Генрих вопросительно поднял левую бровь.
– Даже узнавать не хочу, как вы до этого дошли. Ты прекрасно вошла в роль, Милли.
Он сказал это таким тоном, что пришла моя пора играть бровями. В его голосе отчетливо прозвучала… ревность?
Нет, ну это невозможно! Это даже нелепо. Генриху просто не к кому ревновать… да и вообще, зачем ему ревновать? Мы просто партнеры по опасному приключению, потому что…
Я окончательно растерялась.
– Зато я узнала, что в Лакмере практикует некий доктор Кравен, пластический хирург, – сообщила я, решив поскорее сменить тему. – Этому Эбернати он восстановил лицо после взрыва, причем так, что ни малейшего следа не осталось. И завтра я пойду с ним знакомиться.
Взгляд Генриха снова изменился: теперь в нем пульсировало нетерпение и злость.
– Думаешь, это Ланге? – спросил он. Я пожала плечами.
– Ланге хирург. Который для забавы сшивал веки своим жертвам. Просто ради практики, – сказала я. – Да, это может быть он. Конечно, мы можем проверять ветеринаров, но лучше все-таки начать с человеческих докторов.
– Боюсь даже спрашивать, зачем тебе к нему, – усмешка Генриха сделалась нервной и кривой.
– Говорю же, родимое пятно в тылу. Это единственное, что можно предъявить пластическому хирургу.
– Вот как, – Генрих залпом выпил молоко, и я самым непринужденным тоном спросила:
– Что-то не так? Мне кажется, ты злишься.
Генрих вздохнул.
– Не знаю. Мне отчего-то не по себе. Очень сильно не по себе.
Значит, все-таки ревнует. Меня тоже мазнуло холодком по плечам. С другой стороны, чему тут удивляться? Генрих четыре года провел в заточении, я была первой женщиной, которую он увидел, но воспитание и благодарность за свое освобождение не позволяют ему идти в атаку и рубить сплеча.
Или же все дело просто в том, что я достаточно нравлюсь ему, чтобы ревновать, и недостаточно, чтобы что-то предлагать.
– Мне, честно говоря, тоже, – призналась я. – Что, если это и в самом деле Ланге? Что мы будем делать, Генрих?

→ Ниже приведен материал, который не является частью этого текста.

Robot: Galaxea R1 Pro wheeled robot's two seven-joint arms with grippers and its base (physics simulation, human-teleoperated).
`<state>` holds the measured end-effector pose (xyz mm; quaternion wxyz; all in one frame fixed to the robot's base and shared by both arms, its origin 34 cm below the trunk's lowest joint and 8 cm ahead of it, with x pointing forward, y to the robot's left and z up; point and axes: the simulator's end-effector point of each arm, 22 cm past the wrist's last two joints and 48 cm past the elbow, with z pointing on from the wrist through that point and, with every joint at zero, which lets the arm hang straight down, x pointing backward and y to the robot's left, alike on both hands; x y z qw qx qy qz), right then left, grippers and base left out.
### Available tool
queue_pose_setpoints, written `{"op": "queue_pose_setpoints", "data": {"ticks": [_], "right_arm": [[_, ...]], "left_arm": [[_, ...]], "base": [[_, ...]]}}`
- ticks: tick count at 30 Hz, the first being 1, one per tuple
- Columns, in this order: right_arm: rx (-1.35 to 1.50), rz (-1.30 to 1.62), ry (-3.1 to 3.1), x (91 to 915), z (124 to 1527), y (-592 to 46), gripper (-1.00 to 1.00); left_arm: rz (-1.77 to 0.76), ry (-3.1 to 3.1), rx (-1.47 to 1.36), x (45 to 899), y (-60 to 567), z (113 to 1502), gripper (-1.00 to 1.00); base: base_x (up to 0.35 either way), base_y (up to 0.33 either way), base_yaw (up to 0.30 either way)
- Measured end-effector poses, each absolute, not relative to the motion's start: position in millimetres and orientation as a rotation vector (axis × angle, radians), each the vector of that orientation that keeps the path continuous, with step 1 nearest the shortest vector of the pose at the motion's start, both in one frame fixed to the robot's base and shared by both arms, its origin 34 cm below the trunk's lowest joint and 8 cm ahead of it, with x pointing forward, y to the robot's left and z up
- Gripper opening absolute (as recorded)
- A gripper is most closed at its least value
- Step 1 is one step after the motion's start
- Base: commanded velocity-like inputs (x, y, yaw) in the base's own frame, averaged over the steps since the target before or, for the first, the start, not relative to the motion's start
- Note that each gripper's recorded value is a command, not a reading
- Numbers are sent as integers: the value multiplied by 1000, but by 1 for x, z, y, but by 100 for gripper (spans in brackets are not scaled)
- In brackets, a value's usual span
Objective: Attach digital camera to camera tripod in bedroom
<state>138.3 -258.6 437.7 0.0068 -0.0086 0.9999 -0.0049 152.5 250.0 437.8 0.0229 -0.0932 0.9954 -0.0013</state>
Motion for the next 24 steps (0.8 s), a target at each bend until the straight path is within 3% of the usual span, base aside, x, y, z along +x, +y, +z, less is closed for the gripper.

Он ободряюще улыбнулся, поставил стакан и протянул мне руку.
– Иди сюда, Милли.
Мне сделалось одновременно жарко и холодно. Я поднялась и шагнула к нему, запоздало подумав, что в доме могут быть слуги, у которых наверняка ушки на макушке. Генрих взял меня за руку и посмотрел так, что я невольно почувствовала, как ноги делаются ватными.
– Я не позволю ему тебя обидеть, – произнес он, глядя мне в глаза. – Он не причинит тебе ни малейшего вреда. Обещаю.
– Я верю, – ответила я, не сводя с него взгляда. Мне нравилось смотреть на него – и сейчас Генрих это понимал.
«Ты ведь не разобьешь меня?» – хотелось мне спросить. Но я, конечно, не стала спрашивать.
В таком случае ответ немного предсказуем. И не имеет отношения к тому, что все-таки будет потом.
Просто мы все хотим казаться лучше, чем мы есть. И иногда даже сами верим в то, что говорим.
– А если это Ланге? – спросила я, понимая, что Генрих сейчас выпустит мою руку, и этот хрупкий момент единения рассыплется и растает. – Что тогда?
– Тогда я подаю знак марвинцам. Они забирают Ланге, а я иду забирать свою корону у дяди Олафа, – ответил Генрих и вдруг спросил: – Тебе страшно, Милли?
Я перевела взгляд за окно, где синела южная ночь, полная шелеста сверчков и запахов растений. Конечно, мне было страшно, но…
«Господи, я, кажется, влюбляюсь в него», – подумала я, и это было еще страшнее.
– Да, – кивнула я. – Мне просто никогда еще не приходилось идти в лапы маньяка, вот и дрожу немножко.
Генрих улыбнулся, поднялся с дивана и осторожно, будто боялся спугнуть, погладил меня по щеке. Кажется, во мне все окаменело. Кажется, я перестала дышать.
– Я не позволю тебя обидеть, помнишь? – негромко сказал Генрих и, словно давая отрезвляющую пощечину самому себе, добавил: – Пора спать. Завтра нам обоим рано вставать.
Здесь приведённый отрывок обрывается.